- **DATA BLOCK**

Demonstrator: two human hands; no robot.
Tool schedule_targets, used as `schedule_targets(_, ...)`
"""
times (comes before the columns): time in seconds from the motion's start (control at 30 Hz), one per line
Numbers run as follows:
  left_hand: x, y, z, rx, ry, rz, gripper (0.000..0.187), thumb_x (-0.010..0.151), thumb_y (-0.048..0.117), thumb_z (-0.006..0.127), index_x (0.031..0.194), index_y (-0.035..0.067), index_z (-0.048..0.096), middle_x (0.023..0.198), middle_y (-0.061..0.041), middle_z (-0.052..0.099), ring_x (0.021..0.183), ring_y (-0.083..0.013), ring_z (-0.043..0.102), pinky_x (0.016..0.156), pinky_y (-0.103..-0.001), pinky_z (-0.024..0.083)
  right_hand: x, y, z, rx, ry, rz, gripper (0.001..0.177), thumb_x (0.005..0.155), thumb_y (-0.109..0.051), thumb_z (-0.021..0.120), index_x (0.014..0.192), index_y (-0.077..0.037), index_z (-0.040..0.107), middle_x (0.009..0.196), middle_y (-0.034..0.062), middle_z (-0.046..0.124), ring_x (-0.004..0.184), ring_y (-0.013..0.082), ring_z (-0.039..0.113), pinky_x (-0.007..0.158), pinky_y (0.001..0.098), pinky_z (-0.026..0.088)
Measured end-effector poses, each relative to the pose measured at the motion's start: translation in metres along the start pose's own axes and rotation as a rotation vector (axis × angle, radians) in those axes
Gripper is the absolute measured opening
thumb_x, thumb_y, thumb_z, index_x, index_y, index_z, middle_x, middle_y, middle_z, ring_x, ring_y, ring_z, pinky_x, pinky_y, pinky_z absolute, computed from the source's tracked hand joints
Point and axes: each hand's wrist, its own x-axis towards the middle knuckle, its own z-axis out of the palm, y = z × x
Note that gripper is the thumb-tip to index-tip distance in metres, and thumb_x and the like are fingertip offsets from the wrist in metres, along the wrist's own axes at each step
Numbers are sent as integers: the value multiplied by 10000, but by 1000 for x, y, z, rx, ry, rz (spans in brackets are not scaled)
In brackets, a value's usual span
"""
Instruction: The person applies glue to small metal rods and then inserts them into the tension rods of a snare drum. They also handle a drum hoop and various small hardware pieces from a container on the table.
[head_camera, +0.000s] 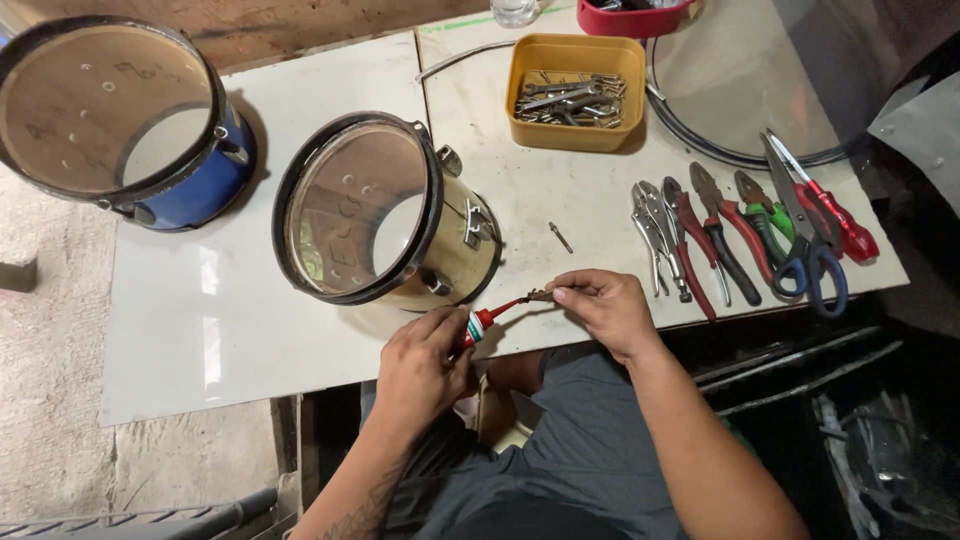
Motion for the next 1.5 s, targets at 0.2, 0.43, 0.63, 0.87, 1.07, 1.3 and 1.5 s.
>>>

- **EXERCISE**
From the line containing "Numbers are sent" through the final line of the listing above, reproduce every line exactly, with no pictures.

- **TASK OUTPUT**
Numbers are sent as integers: the value multiplied by 10000, but by 1000 for x, y, z, rx, ry, rz (spans in brackets are not scaled)
In brackets, a value's usual span
"""
Instruction: The person applies glue to small metal rods and then inserts them into the tension rods of a snare drum. They also handle a drum hoop and various small hardware pieces from a container on the table.
[head_camera, +0.000s] 
Motion for the next 1.5 s, targets at 0.2, 0.43, 0.63, 0.87, 1.07, 1.3 and 1.5 s.
>>>

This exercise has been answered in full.